OLS imputation works by fitting a linear regression model to predict missing values based on other observed variables. The OLS imputer in MicroImpute:

- Uses statsmodels OLS to fit a linear regression model
- Assumes normally distributed residuals to generate quantile predictions
- Predicts different quantiles by adding scaled normal quantiles to the mean prediction
- Provides symmetric predictions around the median due to the normal assumption
- Is efficient and works well when relationships between variables are approximately linear

## Setup and Data Preparation

In [None]:
# Import necessary libraries
import pandas as pd
import numpy as np
import matplotlib.pyplot as plt
from sklearn.datasets import load_diabetes
from sklearn.model_selection import train_test_split

# Import MicroImpute tools
from microimpute.comparisons.data import preprocess_data
from microimpute.models import OLS
from microimpute.config import QUANTILES

In [None]:
# Load the diabetes dataset
diabetes = load_diabetes()
df = pd.DataFrame(diabetes.data, columns=diabetes.feature_names)

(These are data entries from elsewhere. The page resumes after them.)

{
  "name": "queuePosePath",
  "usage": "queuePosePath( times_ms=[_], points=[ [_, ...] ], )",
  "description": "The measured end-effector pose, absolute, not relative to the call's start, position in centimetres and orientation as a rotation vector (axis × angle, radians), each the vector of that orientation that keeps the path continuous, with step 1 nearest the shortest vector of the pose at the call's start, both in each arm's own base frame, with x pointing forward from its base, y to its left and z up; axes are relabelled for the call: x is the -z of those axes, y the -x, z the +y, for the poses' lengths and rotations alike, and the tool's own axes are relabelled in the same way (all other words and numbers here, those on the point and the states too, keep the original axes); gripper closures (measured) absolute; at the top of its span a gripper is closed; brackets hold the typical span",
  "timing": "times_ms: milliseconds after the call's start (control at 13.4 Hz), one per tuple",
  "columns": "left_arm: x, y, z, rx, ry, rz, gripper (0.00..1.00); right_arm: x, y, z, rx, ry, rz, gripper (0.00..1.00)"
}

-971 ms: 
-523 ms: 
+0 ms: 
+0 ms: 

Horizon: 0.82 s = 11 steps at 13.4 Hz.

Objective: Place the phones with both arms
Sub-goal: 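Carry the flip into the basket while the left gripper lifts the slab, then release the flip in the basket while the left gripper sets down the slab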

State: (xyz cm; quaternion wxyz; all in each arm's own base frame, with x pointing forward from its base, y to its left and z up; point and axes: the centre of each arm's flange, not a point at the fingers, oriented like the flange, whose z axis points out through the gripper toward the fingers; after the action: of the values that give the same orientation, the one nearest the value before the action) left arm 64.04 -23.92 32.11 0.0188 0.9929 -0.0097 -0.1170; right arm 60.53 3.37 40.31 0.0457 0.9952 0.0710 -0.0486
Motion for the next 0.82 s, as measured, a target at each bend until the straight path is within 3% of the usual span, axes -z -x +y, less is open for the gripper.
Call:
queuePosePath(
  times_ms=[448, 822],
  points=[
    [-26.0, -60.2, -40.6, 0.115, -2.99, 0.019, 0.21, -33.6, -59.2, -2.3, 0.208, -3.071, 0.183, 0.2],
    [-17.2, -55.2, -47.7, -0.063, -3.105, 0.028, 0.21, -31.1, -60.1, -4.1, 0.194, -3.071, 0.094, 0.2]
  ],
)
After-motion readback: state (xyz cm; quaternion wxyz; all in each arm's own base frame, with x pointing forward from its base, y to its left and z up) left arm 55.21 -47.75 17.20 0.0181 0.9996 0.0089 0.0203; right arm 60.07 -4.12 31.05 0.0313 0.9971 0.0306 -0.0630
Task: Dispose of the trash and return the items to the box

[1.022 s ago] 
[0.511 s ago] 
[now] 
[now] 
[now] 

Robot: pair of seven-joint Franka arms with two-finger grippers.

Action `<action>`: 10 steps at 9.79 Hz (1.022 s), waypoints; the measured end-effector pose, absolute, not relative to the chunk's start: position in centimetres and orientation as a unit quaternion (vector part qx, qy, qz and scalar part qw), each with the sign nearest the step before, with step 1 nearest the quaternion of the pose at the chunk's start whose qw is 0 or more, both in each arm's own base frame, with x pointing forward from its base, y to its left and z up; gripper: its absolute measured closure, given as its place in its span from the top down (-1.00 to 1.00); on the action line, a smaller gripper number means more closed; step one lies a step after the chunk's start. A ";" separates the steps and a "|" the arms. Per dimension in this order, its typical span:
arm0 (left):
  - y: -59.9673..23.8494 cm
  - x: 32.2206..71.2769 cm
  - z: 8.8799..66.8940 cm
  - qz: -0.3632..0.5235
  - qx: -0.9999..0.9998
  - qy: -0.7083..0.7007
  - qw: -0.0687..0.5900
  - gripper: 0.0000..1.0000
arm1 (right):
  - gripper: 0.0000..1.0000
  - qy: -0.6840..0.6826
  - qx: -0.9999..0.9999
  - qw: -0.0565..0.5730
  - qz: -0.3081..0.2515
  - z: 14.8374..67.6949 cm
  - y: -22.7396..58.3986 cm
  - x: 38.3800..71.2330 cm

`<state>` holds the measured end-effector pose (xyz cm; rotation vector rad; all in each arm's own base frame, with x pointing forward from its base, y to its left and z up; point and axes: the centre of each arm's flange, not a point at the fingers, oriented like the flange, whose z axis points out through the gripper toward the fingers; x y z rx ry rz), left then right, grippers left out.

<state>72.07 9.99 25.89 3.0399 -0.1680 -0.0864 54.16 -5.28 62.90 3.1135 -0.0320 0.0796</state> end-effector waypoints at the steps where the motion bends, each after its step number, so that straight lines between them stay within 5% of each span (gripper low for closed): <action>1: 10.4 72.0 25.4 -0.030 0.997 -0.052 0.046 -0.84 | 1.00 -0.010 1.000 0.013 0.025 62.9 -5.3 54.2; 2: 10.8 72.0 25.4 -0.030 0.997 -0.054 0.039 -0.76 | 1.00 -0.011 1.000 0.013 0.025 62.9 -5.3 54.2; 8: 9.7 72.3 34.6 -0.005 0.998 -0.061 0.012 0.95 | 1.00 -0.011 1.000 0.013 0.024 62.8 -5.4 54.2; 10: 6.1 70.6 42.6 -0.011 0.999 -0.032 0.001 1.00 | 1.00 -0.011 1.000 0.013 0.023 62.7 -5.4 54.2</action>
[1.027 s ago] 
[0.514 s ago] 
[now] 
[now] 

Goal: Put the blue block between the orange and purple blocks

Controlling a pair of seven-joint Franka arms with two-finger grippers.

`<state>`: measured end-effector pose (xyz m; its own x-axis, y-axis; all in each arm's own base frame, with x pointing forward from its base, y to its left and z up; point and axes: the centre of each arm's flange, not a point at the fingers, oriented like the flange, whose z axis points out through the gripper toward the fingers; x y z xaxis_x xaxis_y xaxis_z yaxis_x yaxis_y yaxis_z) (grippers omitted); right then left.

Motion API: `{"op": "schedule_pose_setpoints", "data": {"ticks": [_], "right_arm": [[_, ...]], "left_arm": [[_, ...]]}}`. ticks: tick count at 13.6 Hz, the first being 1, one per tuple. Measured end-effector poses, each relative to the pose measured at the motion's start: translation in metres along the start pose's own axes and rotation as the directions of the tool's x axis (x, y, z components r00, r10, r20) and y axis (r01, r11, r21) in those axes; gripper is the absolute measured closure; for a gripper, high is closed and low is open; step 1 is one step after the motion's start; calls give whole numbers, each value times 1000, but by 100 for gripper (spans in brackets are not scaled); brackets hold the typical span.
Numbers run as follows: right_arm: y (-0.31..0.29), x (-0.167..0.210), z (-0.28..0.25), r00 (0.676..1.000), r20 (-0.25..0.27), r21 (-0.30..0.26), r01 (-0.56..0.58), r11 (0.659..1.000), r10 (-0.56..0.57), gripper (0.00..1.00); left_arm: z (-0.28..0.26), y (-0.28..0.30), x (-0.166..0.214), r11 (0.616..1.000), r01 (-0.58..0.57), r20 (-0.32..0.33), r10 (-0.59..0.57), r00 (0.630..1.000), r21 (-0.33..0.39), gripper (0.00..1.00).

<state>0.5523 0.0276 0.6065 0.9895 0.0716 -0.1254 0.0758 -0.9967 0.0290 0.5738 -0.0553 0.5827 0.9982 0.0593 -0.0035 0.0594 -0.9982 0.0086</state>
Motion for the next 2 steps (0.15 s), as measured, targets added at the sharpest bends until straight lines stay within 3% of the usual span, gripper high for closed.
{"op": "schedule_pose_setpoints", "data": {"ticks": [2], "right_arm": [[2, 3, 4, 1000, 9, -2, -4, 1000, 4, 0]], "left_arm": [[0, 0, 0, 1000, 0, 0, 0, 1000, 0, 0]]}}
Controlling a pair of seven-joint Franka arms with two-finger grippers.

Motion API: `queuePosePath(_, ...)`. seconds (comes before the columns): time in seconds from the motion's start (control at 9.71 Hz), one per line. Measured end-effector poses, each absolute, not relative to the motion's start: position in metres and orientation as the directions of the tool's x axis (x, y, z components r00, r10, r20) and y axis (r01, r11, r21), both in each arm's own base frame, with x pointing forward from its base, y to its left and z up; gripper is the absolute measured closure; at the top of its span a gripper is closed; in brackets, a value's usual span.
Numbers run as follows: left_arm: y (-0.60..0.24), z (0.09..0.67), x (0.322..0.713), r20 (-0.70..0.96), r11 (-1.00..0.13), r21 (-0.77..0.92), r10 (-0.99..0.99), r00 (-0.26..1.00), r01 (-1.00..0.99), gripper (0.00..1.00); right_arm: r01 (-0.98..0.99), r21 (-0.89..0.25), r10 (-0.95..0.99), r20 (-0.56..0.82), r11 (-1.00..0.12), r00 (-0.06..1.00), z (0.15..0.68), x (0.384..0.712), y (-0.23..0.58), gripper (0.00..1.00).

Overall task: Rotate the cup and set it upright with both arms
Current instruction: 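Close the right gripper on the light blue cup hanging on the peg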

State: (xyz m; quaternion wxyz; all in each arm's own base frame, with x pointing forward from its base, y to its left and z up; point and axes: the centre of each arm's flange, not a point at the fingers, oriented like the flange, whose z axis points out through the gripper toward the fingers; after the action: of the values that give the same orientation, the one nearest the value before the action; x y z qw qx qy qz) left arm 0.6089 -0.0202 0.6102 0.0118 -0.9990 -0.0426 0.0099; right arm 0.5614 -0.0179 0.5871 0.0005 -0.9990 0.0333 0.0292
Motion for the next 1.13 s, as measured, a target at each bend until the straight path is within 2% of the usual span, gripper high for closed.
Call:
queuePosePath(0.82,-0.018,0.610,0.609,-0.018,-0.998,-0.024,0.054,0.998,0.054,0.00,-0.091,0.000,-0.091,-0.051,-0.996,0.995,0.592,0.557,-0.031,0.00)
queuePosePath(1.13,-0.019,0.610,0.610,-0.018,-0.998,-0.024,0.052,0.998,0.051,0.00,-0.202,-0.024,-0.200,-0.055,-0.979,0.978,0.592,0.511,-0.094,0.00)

# Display the first few rows of the dataset
df.head()

In [None]:
# Define variables for the model
predictors = ["age", "sex", "bmi", "bp"]
imputed_variables = ["s1"]  # We'll impute 's1' (total serum cholesterol)

# Create a subset with only needed columns
diabetes_df = df[predictors + imputed_variables]

# Display summary statistics
diabetes_df.describe()

In [None]:
# Split data into training and testing sets
X_train, X_test = train_test_split(diabetes_df, test_size=0.3, random_state=42)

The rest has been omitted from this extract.